Sobre o próximo Orçamento do Estado, Montenegro disse que para não passar no Parlamento, será necessário que “os dois maiores partidos da oposição votem contra”. “Aquilo que o Governo fará é tentar que isso não aconteça”, explicou o primeiro-ministro, destacando que se não for possível garantir com os dois partidos, “pelo menos que haja um que não o faça”.
Quanto a um eventual reforço de legitimidade de André Ventura com esta eleição, Montenegro afirmou que “nada mudou com esta eleição presidencial”. “As eleições legislativas que tivemos – e tivemos duas – foram inequívocas relativamente à vontade do povo português para escolher o Governo e o essencial do programa que querem ver executado”, rematou, notando que os cidadãos não querem saber se “o Governo é de esquerda ou de direita”: “O Governo é de Portugal, é dos portugueses, de todos os portugueses”.
O pacote laboral
Questionado pela lei laboral, o primeiro-ministro diz que o Governo terá uma postura firme e de humildade democrática, sabendo que é “preciso dialogar com as demais forças partidárias” e que é com esse “espírito” que o fará em relação ao pacote laboral.

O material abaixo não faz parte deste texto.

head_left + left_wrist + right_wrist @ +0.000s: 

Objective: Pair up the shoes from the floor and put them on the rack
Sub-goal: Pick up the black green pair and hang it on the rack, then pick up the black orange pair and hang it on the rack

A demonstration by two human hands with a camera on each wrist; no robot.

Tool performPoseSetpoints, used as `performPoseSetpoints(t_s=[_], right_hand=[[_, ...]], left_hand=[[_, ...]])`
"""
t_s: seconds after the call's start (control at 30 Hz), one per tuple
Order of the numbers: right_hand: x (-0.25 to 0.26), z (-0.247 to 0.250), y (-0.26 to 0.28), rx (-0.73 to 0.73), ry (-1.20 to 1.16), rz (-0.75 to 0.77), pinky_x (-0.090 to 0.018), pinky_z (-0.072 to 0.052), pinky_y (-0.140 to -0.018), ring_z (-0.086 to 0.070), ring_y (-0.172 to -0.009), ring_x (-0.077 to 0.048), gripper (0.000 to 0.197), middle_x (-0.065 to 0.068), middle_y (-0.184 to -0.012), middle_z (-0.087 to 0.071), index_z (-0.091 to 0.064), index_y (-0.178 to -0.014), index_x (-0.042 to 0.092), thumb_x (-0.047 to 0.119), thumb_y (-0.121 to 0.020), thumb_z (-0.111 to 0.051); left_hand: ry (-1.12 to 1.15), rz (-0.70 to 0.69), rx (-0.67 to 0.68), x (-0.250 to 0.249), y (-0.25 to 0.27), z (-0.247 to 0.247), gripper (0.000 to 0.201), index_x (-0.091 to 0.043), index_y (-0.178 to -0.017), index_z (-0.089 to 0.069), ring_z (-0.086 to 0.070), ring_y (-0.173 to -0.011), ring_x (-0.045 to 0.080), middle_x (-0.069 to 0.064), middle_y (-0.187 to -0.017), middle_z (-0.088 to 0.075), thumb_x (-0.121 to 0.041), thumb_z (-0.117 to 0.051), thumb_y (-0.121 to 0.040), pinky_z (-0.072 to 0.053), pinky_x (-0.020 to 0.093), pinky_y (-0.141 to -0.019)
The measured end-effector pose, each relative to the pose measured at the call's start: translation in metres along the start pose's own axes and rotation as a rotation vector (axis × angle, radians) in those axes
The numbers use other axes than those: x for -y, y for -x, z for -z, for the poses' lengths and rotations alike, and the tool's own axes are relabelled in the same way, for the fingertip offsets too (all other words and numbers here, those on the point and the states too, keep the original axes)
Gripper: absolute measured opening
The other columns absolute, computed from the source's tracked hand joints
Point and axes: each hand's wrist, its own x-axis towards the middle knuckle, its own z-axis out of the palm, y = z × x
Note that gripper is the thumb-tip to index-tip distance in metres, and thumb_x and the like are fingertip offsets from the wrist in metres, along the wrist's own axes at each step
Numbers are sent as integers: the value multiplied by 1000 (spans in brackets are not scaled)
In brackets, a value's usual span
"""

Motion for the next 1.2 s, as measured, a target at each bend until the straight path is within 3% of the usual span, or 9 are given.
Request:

No entanto, sublinha que antes de chegar a entendimentos no Parlamento, o Governo está a fazer na concertação social.
“Atenta a posição de vários desses parceiros, em particular das confederações sindicais, é natural que haja uma evolução”, reconhece o primeiro-ministro, notando também as reservas que existiam da parte dos dois candidatos presidenciais. Espera o primeiro-ministro que essas reservas, no caso de António José Seguro, “possam ser ultrapassadas”.
Na convicção de Montenegro, fruto do trabalho de “aproximação na concertação social” e, posteriormente, no Parlamento, será possível existir uma “versão final” do pacote laboral que venha a merecer a “promulgação do Presidente da República”.